Climate change and biological invasions, two major components of global change, significantly affect the environment and quality of life for human. The effects of climate change on the temporal distribution, spatial distribution, and performance of invasive plants have recently received a lot of attention. How climate change shifts the interactions among invasive plants and their natural enemies and thereby biocontrol efficacy however has not been studied yet.

Alternanthera philoxeroides introduced into China in the 1930’s was a worldwide noxious weed. The specialist beetle A. hygrophila was introduced to combat this weed in China in 1986. Previous studies have found that the beetle successfully suppressed A. philoxeroides in aquatic habitats but had no or limited impacts on the plant in terrestrial habitats, partly due to lower pupal survival and high plant tolerance of herbivory in terrestrial habitats.
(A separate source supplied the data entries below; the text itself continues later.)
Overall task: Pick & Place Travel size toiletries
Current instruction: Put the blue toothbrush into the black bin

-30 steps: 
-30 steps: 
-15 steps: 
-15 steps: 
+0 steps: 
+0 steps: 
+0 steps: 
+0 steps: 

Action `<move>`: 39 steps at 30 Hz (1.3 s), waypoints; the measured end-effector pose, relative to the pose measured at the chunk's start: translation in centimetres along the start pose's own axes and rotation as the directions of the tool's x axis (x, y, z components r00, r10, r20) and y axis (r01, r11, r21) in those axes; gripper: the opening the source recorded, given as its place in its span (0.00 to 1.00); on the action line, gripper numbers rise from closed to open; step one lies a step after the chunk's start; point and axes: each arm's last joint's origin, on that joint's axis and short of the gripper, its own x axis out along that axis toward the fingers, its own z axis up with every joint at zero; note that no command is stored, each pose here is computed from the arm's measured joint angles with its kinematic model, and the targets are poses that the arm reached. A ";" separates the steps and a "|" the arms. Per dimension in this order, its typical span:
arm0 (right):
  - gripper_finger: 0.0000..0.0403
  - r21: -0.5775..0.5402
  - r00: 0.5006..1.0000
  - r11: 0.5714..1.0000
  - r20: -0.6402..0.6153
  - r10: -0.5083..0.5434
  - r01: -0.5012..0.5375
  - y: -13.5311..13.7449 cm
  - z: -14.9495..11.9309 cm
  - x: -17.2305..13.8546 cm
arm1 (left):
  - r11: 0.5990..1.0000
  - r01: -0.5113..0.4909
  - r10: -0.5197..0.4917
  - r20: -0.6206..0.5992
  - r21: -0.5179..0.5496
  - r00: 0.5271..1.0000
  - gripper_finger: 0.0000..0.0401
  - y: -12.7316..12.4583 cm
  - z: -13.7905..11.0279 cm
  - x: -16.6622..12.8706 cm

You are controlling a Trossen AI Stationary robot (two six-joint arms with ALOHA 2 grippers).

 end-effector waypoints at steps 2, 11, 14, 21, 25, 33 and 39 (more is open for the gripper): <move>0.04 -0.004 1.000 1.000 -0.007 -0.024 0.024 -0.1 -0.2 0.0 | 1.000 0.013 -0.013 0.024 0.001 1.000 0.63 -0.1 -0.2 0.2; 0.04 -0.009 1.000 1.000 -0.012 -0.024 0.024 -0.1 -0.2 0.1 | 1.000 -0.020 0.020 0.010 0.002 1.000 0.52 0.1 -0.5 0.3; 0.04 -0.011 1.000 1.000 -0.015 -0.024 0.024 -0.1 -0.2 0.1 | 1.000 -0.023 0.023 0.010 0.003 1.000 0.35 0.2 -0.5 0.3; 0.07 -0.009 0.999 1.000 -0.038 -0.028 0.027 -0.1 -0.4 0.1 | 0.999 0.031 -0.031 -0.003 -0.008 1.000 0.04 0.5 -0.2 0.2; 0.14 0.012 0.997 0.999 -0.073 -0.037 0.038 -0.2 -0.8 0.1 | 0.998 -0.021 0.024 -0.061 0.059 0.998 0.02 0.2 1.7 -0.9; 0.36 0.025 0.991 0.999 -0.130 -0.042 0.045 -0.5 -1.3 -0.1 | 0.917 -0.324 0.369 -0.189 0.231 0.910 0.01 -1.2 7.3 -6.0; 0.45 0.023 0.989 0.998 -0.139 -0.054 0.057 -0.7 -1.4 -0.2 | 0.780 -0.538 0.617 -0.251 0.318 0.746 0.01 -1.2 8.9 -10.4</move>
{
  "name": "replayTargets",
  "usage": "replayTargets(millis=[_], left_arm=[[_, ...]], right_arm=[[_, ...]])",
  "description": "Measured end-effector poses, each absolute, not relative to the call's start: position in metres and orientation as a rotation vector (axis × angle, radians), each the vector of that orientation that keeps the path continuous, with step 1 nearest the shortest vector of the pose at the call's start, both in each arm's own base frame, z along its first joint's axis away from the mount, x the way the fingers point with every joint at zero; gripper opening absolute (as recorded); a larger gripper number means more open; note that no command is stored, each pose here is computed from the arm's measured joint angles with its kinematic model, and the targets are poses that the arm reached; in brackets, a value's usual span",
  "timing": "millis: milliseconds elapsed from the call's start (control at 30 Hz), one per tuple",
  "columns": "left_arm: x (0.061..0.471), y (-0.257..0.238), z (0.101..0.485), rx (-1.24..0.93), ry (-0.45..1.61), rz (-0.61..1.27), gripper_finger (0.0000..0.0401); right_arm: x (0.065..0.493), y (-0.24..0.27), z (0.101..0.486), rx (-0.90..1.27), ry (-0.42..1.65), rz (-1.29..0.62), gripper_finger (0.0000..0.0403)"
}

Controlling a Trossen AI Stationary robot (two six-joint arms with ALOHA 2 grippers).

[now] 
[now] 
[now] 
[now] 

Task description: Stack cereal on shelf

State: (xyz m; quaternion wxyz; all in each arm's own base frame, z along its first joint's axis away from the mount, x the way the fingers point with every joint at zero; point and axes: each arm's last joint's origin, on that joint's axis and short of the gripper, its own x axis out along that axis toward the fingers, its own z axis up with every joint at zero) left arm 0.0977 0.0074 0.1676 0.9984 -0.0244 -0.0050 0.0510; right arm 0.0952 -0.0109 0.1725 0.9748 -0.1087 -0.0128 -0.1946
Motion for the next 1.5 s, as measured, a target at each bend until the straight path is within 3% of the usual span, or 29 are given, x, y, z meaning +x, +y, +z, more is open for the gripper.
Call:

In the past decades, China has experienced increases in air temperature and nitrogen deposition, which may affect the interaction between A. philoxeroides and A. hygrophila and the efforts of bio-control. Thus, studying the impacts of these global changes on the interactions between the two species is of great importance.

In order to invest the impacts of climate warming and nitrogen deposition on the interactions of A. philoxeroides and A. hygrophila, Professor LU Xinmin et al. from Key Laboratory of Aquatic Botany and Watershed Ecology, Wuhan Botanical Garden conducted an extensive field survey in terrestrial habitats along a latitudinal transect from 21.5 °N to 31.8 °N in China and a two-year simulated warming field experiment near the northern limit of the beetle’s distribution.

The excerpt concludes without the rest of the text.